Maurice Bellet, La seconde humanité : de l’impasse majeure de ce que nous appelons l’économie

Éd. Desclée de Brouwer, Paris, 1993,215 pages

Jean Guinet

Bibliographical reference

Maurice Bellet, La seconde humanité : de l’impasse majeure de ce que nous appelons l’économie, Éd. Desclée de Brouwer, Paris, 1993,215 pages

References

Electronic reference

Jean Guinet, « Maurice Bellet, La seconde humanité : de l’impasse majeure de ce que nous appelons l’économie », Revue Quart Monde [Online], 156 | 1995/4, Online since 20 May 2020, connection on 28 March 2024. URL : https://www.revue-quartmonde.org/9024

Selon Maurice Bellet, l’économie est une machine folle qui conduit à la ruine de l’humanité. Elle est folle parce que dirigée par des « maîtres » non pas au service de l’humanité mais au service du « Maître des maîtres » qui est le désir des masses.

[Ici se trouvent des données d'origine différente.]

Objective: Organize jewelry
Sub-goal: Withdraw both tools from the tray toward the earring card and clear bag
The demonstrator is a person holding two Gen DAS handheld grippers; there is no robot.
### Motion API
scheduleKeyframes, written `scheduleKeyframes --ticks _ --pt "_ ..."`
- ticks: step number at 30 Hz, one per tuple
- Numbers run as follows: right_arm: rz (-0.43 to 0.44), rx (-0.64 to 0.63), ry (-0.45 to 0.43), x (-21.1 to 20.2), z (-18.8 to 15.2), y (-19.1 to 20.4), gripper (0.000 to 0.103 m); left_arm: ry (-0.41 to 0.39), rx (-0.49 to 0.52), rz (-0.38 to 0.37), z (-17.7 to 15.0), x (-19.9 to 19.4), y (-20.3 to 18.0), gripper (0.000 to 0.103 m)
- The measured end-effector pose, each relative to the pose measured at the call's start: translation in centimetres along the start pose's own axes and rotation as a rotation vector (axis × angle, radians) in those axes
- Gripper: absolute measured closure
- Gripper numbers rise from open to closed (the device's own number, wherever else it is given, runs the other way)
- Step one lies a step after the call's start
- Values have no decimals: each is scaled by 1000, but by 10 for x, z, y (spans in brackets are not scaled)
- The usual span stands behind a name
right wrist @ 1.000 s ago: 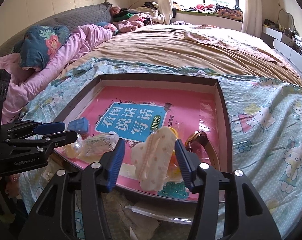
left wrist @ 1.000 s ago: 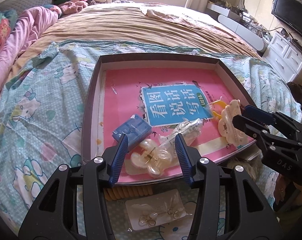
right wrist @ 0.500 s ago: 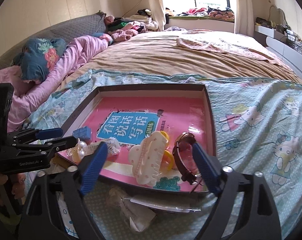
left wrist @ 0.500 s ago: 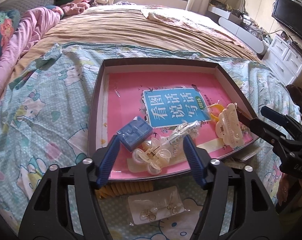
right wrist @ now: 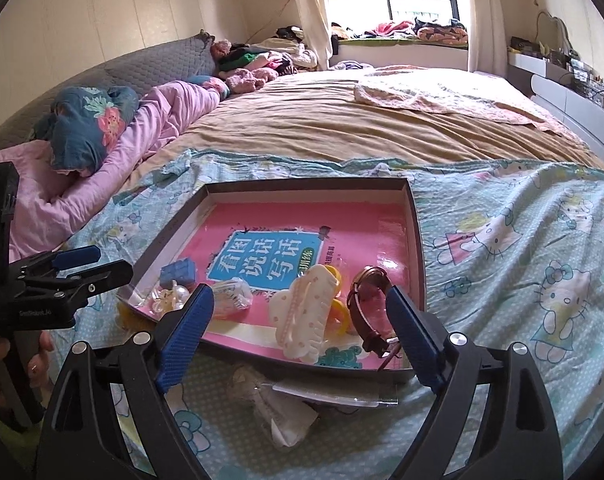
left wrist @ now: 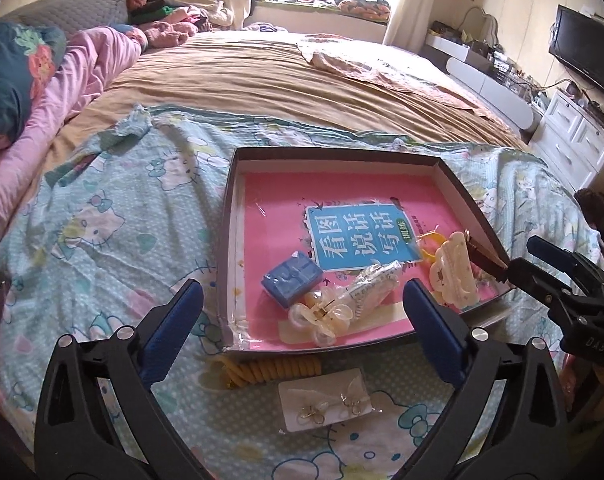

L’« éco-règne » - c’est ainsi que Maurice Bellet appelle l’économie - est construit comme un système, en expansion indéfinie, de production d’objets répondant au désir entretenu des masses. La simple survie du système exige son développement permanent. Les publicitaires en sont les agents les plus efficaces, qui stimulent le désir des futurs consommateurs selon la formule exemplaire : « Si vous en avez envie, dites que vous en avez besoin ! » (Publicité de Saupiquet).

En outre, l’économie est totalitaire en ce qu’elle ne donne la parole qu’aux décideurs et aux compétents. Elle ne pense pas son rôle mais elle montre son évidence et sa puissance comme si rien de plus haut n’existait.

La domination de l’économie conduit donc à l’impasse complète de l’oppression généralisée, par l’exclusion comme par l’exploitation : l’oppression s’exerce à l’intime de l’homme ; elle pèse sur tous ; elle se donne, perversement, comme l’inverse. Il serait donc ici beaucoup trop simple d’imaginer une répartition des humains entre oppresseurs et opprimés. Bien entendu cette opposition existe ! Elle n’est que trop manifeste. Mais elle reste seconde par rapport à une opposition bien plus fondamentale : tous sont sous la même loi. La coupure décisive passe en chaque être humain.

Comment sortir de cette folie ? L’auteur distingue trois grands « possibles » : accepter l’ordre du monde ; se retirer en deçà, le refuser ; passer au-delà, le dépasser. C’est en empruntant ce « troisième possible » (qui, en un sens, renvoie l’homme à lui-même, sans protection ni soumission) que nous pouvons nous libérer de 1’ « éco-règne ». C’est une nouvelle naissance de (et à) l’humanité. Cette « seconde humanité », dans la reprise de possession de la liberté individuelle, ne se confond absolument pas avec l’individualisme. Au contraire, cette rupture radicale s’opère dans le respect de l’homme tel qu’il est. Elle implique la recherche du « consensus majeur » qui ne peut être que dans la relation effective entre les humains, dans le respect qu’ils ont les uns pour les autres, dans l’écoute réciproque, et une écoute qui accueille même ce qu’elle ne comprend pas, ce que l’écoutant ne peut pas faire entrer dans sa façon de voir.

En pratique, dans le monde réel, l’action peut s’exercer à trois niveaux : dans l’ensemble existant, mais alors il faut prendre garde aux contradictions entre le court terme souhaitable - par exemple un emploi pour tout le monde - et le long terme recherché - par exemple la diminution de la place du travail ; dans les interstices, entre autres dans le monde associatif ; dans la marge, où toute initiative créatrice peut contribuer au progrès et engendrer l’inédit.

Ce livre est la dénonciation vigoureuse d’un économisme étroit qui reste malheureusement la pratique la plus répandue. Il est aussi un plaidoyer particulièrement stimulant pour une société qui donne priorité à l’humanité dans les actions humaines.

On peut se demander cependant si l’économie ne peut vraiment être remise à sa place au service de la société qu’en se sabordant. La construction conviviale d’une humanité solidaire dépend de nous tous, les citoyens. Et nous ne sommes pas obligatoirement condamnés à être les esclaves inconscients de nos désirs de consommation.

Notre « désir » peut aussi être plus exigeant que le simple « désir mimétique » - au sens de René Girard - des choses et des gens. Il peut être désir de construire, avec l’Autre, une humanité de plus en plus humaine. Et il peut devenir communicatif.